Here is how the pieces of the puzzle were put together, according to Sacramento County District Attorney Anne Marie Schubert, who described the process to ABC News as "dogged detective work."
Years later, in the early 2000s, investigators were able to obtain DNA from the unknown killer at one crime scene: the 1980 double murder of Lyman and Charlene Smith. Lyman Smith and his wife were bludgeoned to death in their Ventura County, California, home.
One of those counties was Contra Costa, where recently retired investigator Paul Holes led the charge to use a genealogy website to find the killer, said Schubert. Holes spent nearly 25 years on this case, she said.
A few months ago, investigators plugged the mystery killer's DNA into a genealogy database.

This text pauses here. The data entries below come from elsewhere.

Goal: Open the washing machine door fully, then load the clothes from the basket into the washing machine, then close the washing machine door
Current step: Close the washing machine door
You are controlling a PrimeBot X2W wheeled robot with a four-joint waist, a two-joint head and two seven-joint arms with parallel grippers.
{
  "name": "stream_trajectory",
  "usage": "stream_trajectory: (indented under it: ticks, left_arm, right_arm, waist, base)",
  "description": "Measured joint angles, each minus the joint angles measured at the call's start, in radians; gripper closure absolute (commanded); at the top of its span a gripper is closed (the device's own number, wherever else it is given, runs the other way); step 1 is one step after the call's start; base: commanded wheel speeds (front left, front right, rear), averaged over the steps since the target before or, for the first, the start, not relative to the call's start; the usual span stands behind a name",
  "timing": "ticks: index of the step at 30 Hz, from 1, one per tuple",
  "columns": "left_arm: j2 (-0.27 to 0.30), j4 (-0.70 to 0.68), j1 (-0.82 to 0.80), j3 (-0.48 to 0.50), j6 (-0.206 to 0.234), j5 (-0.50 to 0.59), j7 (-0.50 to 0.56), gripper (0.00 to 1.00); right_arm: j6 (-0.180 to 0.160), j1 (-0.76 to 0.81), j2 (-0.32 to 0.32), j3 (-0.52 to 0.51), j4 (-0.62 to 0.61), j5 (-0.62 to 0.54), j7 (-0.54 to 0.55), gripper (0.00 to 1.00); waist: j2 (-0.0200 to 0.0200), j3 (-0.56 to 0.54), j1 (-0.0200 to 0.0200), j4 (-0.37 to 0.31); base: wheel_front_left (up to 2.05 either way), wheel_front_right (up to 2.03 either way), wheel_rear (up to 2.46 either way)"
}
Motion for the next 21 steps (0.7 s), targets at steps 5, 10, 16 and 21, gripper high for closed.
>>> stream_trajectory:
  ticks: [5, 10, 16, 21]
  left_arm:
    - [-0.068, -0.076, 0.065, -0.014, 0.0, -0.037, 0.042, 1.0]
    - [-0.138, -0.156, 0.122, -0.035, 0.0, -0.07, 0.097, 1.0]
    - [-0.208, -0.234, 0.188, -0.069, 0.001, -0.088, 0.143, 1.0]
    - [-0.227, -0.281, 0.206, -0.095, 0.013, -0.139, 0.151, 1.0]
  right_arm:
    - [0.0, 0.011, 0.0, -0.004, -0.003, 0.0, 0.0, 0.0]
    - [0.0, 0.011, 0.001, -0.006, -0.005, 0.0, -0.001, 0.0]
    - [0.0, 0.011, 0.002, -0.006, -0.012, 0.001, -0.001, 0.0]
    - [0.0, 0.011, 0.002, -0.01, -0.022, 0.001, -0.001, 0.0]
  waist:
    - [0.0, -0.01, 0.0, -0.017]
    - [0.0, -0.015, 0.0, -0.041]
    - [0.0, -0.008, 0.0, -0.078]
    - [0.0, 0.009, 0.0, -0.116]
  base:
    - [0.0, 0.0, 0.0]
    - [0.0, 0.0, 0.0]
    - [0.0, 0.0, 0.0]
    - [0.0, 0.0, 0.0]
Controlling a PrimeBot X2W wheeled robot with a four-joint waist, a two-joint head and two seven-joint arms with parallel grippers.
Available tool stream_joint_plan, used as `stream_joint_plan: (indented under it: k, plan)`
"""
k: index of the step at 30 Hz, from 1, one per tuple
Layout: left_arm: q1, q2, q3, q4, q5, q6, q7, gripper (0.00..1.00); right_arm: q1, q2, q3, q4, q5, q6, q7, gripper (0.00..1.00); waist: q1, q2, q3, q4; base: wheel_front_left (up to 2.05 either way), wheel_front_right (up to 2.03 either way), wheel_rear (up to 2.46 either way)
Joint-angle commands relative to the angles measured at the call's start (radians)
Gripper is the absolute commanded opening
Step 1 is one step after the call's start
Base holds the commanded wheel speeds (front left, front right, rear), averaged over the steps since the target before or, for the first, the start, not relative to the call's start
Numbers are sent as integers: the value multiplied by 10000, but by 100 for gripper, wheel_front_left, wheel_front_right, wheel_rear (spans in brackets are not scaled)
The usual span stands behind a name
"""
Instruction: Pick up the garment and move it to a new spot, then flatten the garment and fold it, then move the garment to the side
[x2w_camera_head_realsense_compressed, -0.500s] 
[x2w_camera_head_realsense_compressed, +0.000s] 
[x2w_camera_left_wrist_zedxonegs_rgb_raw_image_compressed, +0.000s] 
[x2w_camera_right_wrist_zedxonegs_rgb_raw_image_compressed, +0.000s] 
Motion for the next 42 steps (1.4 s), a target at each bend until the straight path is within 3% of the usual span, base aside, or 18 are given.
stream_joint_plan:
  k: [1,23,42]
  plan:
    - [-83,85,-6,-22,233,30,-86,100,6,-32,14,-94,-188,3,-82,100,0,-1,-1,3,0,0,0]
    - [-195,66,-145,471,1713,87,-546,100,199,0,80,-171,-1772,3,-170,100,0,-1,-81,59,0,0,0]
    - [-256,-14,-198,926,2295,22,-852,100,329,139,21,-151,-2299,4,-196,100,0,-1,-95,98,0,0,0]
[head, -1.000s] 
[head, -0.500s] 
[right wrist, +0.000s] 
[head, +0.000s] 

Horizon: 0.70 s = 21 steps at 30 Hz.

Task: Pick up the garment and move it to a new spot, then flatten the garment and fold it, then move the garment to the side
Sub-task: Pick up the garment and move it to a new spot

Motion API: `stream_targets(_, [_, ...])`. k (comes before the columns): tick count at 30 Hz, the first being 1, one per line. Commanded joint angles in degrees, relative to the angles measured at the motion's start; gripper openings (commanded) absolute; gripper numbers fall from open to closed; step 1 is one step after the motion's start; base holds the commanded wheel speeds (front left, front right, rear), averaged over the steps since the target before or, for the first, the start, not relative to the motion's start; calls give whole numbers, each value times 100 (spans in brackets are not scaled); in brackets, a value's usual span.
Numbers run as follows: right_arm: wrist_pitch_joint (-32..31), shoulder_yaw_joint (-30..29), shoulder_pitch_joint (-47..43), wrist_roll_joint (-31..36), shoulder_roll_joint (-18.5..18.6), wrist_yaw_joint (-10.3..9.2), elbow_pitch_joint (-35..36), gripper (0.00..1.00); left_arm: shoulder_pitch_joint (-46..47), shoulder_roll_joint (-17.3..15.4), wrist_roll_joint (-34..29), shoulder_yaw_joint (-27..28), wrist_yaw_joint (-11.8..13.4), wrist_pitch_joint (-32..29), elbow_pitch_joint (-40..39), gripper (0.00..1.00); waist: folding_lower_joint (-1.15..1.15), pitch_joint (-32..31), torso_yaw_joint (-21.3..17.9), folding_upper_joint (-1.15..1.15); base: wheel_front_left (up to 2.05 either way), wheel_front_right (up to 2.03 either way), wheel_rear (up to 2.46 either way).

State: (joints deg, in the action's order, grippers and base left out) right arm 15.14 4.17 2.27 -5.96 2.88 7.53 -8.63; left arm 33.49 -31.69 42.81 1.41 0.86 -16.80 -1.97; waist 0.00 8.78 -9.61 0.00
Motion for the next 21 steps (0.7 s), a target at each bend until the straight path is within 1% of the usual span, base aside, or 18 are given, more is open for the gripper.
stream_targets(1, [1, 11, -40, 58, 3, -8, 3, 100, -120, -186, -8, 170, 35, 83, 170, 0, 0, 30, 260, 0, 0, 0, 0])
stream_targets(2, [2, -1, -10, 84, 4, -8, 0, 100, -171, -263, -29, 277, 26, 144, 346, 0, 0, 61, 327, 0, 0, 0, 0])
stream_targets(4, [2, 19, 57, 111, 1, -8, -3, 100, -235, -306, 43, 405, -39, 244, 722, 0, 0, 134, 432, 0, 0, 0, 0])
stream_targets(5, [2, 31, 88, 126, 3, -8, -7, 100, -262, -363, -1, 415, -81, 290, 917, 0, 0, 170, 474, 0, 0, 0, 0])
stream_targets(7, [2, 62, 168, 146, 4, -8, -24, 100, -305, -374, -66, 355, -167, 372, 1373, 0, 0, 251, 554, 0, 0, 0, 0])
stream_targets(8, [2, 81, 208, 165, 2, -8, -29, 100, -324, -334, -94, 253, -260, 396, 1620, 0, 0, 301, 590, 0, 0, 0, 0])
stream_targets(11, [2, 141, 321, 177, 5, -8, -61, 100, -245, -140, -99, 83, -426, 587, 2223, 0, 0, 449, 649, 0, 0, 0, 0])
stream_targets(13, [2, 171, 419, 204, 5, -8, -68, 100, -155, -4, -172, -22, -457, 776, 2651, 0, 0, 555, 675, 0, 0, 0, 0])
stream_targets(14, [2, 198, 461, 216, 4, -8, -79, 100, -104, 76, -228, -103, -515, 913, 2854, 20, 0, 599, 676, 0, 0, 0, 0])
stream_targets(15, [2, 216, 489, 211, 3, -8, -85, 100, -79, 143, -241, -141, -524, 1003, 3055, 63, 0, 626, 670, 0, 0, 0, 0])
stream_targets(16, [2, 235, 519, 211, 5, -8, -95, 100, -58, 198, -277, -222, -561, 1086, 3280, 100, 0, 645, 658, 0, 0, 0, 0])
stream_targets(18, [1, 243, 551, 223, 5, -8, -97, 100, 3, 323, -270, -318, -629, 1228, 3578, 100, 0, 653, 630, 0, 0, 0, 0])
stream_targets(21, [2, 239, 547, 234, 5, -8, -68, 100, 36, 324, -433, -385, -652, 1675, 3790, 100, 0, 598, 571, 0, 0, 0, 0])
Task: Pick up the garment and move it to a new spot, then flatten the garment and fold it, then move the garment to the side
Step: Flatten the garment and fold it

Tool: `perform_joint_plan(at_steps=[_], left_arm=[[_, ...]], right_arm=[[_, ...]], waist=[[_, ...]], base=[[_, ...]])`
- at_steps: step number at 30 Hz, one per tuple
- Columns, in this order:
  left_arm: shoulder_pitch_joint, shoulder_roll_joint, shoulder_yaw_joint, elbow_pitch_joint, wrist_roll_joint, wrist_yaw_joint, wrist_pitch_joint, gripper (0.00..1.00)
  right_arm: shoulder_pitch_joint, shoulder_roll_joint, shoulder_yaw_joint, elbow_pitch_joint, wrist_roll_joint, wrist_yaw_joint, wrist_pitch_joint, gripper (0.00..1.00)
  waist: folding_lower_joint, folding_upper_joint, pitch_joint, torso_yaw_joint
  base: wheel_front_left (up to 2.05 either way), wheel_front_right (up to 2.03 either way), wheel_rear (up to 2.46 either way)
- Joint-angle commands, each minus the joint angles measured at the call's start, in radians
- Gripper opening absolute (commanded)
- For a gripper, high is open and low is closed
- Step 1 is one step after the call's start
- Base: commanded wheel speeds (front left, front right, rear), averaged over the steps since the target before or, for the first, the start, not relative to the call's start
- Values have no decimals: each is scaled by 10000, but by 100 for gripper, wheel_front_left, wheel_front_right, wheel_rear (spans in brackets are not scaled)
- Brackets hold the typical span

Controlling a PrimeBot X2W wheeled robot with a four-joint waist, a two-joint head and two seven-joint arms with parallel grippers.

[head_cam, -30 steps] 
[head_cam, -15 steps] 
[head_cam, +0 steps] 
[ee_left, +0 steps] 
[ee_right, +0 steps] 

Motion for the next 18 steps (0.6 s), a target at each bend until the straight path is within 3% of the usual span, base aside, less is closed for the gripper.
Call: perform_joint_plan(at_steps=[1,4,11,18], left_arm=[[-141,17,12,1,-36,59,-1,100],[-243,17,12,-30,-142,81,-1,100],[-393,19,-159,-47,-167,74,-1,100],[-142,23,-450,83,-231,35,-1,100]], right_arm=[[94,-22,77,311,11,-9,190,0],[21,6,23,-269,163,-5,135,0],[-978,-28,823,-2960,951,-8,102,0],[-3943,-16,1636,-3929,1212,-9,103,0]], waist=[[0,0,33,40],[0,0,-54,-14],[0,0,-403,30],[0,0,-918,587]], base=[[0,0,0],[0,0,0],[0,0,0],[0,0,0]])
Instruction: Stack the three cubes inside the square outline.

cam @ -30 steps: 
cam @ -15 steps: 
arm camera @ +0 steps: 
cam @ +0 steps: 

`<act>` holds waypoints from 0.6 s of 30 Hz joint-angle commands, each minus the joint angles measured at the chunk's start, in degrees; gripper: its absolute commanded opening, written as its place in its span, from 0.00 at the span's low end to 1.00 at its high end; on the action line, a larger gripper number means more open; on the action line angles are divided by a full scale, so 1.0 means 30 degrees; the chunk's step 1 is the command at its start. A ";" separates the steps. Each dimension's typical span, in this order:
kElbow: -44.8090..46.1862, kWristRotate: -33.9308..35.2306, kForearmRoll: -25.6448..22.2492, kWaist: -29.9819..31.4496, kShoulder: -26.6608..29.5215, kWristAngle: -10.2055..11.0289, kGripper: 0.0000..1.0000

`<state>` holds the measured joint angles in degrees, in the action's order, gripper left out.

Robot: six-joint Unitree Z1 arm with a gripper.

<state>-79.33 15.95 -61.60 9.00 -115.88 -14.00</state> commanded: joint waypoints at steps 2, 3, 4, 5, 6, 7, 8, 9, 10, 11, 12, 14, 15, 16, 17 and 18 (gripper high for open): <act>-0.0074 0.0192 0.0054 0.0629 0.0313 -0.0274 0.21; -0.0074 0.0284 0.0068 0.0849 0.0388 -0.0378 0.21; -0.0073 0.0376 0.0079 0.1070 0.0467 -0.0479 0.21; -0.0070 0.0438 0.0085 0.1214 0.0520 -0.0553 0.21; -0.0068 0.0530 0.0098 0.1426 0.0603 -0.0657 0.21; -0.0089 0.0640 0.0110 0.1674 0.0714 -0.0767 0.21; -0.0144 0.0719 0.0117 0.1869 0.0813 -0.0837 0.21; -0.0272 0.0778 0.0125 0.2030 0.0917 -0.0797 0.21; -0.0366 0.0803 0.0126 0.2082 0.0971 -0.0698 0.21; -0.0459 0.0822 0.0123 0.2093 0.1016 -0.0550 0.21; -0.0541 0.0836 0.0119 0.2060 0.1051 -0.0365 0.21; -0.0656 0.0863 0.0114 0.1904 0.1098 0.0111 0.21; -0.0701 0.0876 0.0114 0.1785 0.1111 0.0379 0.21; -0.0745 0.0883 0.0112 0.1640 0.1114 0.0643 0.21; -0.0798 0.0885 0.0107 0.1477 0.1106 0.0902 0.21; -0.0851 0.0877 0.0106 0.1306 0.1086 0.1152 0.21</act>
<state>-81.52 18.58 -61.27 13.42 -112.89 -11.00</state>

Based on the pool of people on the genealogy website, investigators were then able to build a family tree of the unknown killer’s relatives. They say they narrowed the search based on age, location and other characteristics, eventually leading them to DeAngelo.
Authorities surveilled DeAngelo and collected his discarded DNA. About six days before DeAngelo's arrest, investigators plugged his discarded DNA back into the genealogy database and found a match, linking DeAngelo's DNA to the DNA gathered at multiple crime scenes, she said.
"We found the needle in the haystack," Schubert said at a news conference Wednesday.
DeAngelo was taken into custody on Tuesday at his home in Sacramento County, the same county where his alleged 10-year crime spree began.
He appeared in court Friday and did not enter a plea. He returns to court May 14.